### WHAT THE TASK ASKS
Lines in the listing below containing the string "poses" are to be identified and copied.

──────── DATA TO USE ────────

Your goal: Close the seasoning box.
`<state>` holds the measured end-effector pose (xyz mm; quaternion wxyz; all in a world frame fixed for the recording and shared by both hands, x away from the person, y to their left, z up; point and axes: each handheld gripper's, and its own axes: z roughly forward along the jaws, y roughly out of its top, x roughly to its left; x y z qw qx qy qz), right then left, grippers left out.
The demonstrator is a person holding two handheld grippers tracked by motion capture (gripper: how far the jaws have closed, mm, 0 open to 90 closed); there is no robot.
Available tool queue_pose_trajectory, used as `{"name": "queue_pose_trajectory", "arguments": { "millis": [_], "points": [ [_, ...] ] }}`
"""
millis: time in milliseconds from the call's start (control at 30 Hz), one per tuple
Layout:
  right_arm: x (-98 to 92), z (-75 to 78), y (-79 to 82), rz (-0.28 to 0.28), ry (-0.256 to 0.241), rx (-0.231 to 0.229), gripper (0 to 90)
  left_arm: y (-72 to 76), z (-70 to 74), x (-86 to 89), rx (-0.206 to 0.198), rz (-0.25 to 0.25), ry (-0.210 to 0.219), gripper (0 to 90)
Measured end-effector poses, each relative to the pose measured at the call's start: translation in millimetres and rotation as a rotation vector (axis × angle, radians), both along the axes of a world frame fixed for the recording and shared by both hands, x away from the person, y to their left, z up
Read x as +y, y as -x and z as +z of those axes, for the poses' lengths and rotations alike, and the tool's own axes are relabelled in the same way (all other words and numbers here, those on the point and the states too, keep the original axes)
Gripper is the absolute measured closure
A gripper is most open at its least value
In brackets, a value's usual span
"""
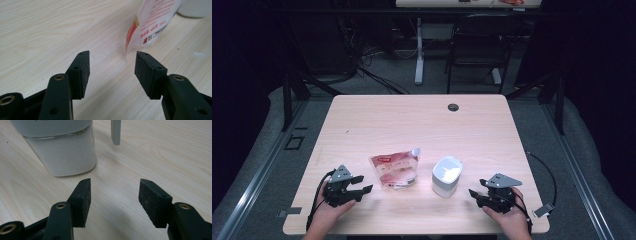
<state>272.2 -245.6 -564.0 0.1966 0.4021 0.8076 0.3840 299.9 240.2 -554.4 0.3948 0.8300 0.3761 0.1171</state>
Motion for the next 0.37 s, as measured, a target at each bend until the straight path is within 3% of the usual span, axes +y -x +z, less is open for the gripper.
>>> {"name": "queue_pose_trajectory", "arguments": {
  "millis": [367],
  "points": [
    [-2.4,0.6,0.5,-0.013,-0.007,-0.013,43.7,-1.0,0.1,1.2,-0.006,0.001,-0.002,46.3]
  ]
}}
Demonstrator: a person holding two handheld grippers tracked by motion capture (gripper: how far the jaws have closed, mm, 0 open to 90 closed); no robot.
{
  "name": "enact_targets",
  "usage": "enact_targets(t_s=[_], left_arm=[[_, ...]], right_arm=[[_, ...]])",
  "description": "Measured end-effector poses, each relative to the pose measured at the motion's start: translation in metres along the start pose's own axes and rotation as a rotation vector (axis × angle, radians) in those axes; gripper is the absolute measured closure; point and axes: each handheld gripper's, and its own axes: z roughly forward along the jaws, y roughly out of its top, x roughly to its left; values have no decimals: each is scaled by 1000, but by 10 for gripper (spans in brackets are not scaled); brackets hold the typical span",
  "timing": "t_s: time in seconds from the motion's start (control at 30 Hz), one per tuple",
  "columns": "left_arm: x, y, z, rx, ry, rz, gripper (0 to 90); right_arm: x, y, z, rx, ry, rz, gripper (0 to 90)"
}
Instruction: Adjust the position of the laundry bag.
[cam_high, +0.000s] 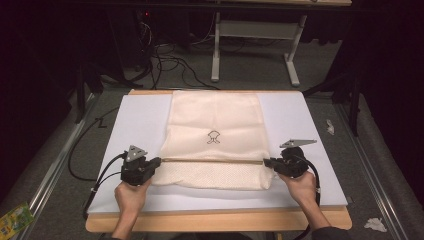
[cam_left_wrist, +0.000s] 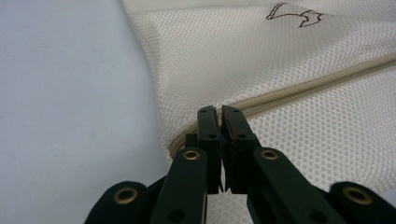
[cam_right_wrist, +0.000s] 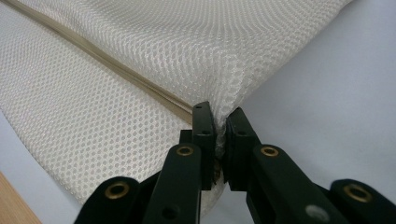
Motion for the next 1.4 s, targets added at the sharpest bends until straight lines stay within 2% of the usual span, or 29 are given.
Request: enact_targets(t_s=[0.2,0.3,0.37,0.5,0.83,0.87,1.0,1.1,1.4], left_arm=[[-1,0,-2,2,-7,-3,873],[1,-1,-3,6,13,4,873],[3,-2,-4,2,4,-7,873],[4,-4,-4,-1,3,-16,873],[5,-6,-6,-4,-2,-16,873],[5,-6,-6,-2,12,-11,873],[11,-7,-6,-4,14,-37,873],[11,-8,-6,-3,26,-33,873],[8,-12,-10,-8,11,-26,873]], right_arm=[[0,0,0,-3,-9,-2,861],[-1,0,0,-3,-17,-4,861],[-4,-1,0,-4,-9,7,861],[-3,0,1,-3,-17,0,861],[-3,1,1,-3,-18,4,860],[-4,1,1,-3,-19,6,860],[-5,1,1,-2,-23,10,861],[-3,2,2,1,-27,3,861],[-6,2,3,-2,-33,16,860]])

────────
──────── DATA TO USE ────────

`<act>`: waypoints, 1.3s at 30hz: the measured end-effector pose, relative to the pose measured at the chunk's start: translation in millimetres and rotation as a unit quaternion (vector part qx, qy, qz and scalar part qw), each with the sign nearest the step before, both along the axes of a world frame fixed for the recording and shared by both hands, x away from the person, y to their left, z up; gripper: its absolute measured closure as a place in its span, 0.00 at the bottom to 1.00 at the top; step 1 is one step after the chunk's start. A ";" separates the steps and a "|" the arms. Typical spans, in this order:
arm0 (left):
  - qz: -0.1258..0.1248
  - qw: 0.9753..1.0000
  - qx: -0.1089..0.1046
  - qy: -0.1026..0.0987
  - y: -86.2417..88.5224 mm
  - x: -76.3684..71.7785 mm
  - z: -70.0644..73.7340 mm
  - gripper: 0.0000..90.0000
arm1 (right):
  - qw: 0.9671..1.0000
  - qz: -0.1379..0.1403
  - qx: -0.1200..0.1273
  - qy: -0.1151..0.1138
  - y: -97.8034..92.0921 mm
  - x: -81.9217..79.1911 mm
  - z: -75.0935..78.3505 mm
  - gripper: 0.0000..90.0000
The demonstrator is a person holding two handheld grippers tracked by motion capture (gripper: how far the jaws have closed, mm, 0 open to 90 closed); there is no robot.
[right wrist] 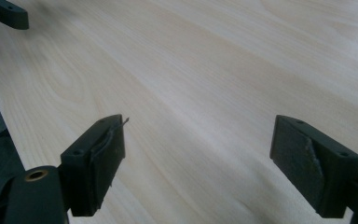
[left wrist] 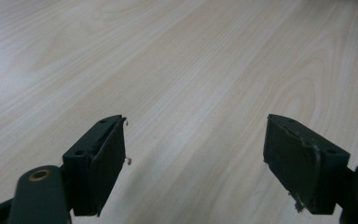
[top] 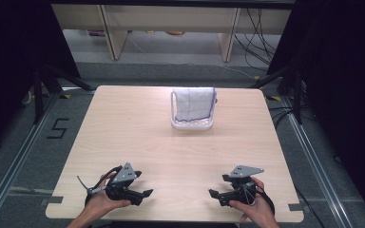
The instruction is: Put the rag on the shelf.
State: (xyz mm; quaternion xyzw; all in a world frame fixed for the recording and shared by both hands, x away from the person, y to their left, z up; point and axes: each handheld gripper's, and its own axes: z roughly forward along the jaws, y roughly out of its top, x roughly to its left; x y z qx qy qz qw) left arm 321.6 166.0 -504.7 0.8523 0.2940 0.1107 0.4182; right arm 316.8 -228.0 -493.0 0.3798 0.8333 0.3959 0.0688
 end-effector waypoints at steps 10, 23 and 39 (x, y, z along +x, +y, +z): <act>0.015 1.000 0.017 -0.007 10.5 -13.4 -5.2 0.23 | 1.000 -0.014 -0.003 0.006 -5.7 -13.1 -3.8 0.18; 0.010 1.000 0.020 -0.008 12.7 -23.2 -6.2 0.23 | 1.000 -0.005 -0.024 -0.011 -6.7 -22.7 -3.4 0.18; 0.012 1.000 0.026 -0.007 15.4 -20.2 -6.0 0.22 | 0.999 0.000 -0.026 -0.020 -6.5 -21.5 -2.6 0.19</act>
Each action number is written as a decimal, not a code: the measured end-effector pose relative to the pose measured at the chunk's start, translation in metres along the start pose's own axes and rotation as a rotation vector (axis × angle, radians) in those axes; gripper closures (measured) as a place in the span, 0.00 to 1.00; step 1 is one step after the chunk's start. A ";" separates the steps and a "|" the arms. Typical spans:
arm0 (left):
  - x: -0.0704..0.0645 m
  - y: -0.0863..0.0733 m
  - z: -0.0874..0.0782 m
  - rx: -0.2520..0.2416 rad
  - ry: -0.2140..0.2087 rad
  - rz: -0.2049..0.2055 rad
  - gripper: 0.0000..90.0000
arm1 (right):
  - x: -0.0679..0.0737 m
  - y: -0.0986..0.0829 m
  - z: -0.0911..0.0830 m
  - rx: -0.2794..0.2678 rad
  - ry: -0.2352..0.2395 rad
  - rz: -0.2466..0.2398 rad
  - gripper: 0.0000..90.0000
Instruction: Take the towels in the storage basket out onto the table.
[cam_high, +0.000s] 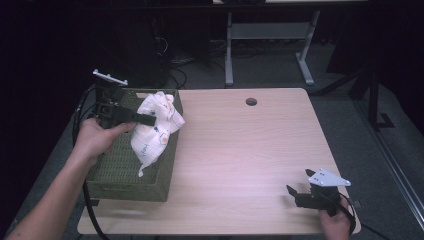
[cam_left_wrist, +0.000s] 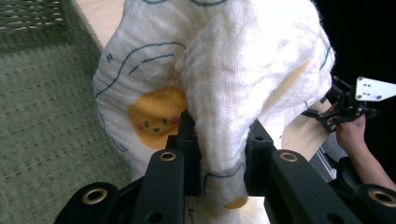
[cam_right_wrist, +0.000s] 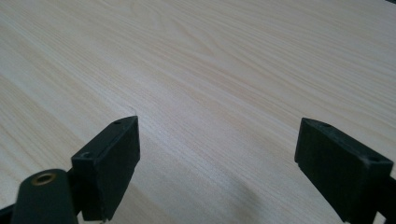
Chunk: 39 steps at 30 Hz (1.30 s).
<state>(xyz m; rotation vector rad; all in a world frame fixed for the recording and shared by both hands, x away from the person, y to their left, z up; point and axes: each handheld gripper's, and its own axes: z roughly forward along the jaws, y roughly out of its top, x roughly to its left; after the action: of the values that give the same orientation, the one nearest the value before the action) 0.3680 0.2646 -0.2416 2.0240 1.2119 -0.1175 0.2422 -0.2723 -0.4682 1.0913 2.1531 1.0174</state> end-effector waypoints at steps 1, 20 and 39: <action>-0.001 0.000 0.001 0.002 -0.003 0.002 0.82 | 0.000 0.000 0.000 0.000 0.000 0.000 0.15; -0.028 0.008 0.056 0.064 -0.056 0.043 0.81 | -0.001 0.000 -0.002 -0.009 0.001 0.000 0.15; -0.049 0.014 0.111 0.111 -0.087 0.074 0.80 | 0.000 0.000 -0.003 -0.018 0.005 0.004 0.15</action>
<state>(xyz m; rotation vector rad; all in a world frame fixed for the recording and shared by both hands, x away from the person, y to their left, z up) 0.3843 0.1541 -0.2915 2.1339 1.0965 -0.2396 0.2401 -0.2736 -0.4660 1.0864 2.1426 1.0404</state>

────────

### REPLY TO THE EXERCISE
Measured end-effector poses, each relative to the pose measured at the call's start: translation in millimetres and rotation as a rotation vector (axis × angle, radians), both along the axes of a world frame fixed for the recording and shared by both hands, x away from the person, y to their left, z up
Read x as +y, y as -x and z as +z of those axes, for the poses' lengths and rotations alike, and the tool's own axes are relabelled in the same way (all other words and numbers here, those on the point and the states too, keep the original axes)
  "description": "Measured end-effector poses, each relative to the pose measured at the motion's start: translation in metres along the start pose's own axes and rotation as a rotation vector (axis × angle, radians) in those axes; gripper is the absolute measured closure; point and axes: each handheld gripper's, and its own axes: z roughly forward along the jaws, y roughly out of its top, x roughly to its left; values have no decimals: each is scaled by 1000, but by 10 for gripper (spans in brackets are not scaled); brackets hold the typical span",

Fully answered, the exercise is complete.